Selain itu juga fraud juga menimbulkan kerugian sebesar USD 0,5 sampai 1 juta di Afrika Selatan berdasar data dari Simanga Msane dan Qhubeka Forensic dan Qhubeka Forensic Services yang diterbitkan oleh WHO pada 2011.

Dia menuturkan, Indonesia sudah mengatur sanksi bagi mereka yang melakukan kecurangan, yang tertuang pada Perpres No. 82 Tahun 2018 yang menyebut sanksi bisa bersifat administratif hingga mengakhiri kerja sama dengan faskes tersebut.

“Dalam Pasal 93 ayat (4) Perpres 82 tahun 2018 memungkinkan untuk melaporkan fraud tersebut sebagai tindak pidana, tapi hingga saat ini BPJS Kesehatan tidak pernah melaporkan tindakan fraud sebagai tindak pidana,” kata Edy.

Pada Permenkes No. 16 Tahun 2019 tentang Pencegahan dan Penanganan fraud, katanya, sanksi administrasi dapat diikuti dengan sanksi tambahan berupa denda yang diberikan kepada pihak yang dirugikan.

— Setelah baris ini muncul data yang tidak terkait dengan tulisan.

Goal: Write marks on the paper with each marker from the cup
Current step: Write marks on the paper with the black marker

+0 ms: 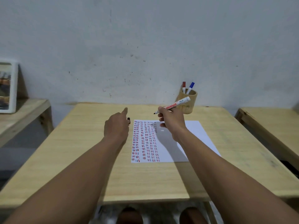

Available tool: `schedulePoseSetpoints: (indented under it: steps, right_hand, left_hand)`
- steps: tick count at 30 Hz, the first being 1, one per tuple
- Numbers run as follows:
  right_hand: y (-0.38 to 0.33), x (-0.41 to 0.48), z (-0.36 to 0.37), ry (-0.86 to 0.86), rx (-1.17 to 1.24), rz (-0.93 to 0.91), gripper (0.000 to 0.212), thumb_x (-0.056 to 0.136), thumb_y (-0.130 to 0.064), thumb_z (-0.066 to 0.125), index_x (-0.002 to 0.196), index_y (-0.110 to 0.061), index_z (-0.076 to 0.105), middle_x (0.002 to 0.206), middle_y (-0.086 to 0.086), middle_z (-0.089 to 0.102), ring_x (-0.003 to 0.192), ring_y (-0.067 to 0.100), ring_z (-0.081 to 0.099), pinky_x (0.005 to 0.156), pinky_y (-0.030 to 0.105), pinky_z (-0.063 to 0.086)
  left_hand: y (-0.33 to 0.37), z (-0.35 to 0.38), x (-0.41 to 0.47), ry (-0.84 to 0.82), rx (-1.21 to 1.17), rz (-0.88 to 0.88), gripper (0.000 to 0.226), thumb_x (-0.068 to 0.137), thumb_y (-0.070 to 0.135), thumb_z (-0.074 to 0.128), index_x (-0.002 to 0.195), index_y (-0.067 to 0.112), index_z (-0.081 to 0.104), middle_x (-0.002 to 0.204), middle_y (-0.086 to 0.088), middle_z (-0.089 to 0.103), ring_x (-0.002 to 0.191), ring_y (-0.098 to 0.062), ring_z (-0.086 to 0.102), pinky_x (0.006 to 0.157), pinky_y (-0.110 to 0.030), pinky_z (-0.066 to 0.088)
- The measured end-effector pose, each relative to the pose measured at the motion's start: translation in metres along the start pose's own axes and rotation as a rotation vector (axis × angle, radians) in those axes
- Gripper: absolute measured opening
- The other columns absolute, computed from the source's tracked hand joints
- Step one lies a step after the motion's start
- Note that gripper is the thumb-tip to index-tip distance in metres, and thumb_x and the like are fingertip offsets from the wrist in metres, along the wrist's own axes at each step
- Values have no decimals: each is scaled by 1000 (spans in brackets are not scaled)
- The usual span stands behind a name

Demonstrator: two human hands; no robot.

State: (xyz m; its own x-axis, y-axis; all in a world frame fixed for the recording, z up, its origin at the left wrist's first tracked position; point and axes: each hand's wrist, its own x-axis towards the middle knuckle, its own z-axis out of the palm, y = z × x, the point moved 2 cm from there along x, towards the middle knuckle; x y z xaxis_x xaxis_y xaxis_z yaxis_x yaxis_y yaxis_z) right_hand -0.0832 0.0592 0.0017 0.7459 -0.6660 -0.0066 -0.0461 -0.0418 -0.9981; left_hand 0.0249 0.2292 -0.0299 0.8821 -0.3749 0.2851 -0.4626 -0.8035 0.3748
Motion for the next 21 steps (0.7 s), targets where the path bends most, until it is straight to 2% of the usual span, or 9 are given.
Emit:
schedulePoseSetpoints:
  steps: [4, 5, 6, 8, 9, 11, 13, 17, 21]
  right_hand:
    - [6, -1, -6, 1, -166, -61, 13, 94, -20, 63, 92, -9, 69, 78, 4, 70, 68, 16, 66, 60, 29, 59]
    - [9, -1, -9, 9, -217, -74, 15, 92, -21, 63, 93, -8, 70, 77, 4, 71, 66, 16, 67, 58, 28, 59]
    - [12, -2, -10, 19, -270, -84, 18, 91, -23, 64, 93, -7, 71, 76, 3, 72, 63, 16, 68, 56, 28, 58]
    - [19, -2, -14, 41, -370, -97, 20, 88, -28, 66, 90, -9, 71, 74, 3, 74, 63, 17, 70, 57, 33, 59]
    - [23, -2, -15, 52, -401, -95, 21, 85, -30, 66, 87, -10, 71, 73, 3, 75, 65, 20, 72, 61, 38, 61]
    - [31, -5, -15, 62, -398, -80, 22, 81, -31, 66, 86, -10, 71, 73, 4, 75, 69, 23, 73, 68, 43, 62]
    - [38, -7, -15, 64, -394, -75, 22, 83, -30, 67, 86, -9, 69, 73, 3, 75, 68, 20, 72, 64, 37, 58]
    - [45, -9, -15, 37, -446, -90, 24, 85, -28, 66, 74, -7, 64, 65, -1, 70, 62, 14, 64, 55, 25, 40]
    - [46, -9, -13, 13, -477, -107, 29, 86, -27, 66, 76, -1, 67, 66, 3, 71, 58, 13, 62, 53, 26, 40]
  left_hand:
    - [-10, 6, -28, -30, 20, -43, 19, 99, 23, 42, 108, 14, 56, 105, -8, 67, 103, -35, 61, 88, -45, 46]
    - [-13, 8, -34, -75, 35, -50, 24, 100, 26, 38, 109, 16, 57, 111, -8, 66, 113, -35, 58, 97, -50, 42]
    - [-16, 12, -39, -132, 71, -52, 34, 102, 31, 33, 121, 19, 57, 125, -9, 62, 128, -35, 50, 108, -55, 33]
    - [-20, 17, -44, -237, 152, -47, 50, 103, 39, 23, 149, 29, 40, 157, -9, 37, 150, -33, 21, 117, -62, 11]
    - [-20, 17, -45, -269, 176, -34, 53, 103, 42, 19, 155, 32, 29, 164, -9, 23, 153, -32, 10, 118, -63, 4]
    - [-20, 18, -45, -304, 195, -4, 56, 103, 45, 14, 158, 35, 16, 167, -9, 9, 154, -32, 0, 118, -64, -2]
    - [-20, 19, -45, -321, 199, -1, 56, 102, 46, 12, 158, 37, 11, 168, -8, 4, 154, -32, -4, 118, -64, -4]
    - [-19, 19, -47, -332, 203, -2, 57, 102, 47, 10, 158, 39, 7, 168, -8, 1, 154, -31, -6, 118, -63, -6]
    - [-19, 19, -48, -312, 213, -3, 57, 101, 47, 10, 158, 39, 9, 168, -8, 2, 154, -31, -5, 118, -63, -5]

Selain itu, ujarnya, sanksi tidak hanya pada lembaga. Pada Pasal 6 ayat (5) Permenkes 16 Tahun 2019 menyatakan jika ada kecurangan yang dilakukan oleh tenaga kesehatan, penyelenggara pelayanan kesehatan, dan penyedia obat dan alat kesehatan, maka mereka dapat sanksi administratif dan dapat diikuti dengan pencabutan izin sesuai dengan ketentuan peraturan perundang-undangan.

Edy juga meminta langkah preventif agar tidak terjadi fraud. Dia menyarankan kepada BPJS Kesehatan agar melakukan komunikasi dengan pasien sehingga informasi dari pasien dapat mencegah fraud.

“Dengan membangun komunikasi dengan pasien maka phantom billing akan sulit terjadi,” ujarnya.

Phantom billing adalah klaim atas layanan yang tidak pernah diberikan.

Selain itu, katanya, BPJS Kesehatan juga bisa meningkatkan kualitas verifikator sehingga dapat mengantisipasi fraud pada saat RS mengajukan klaim.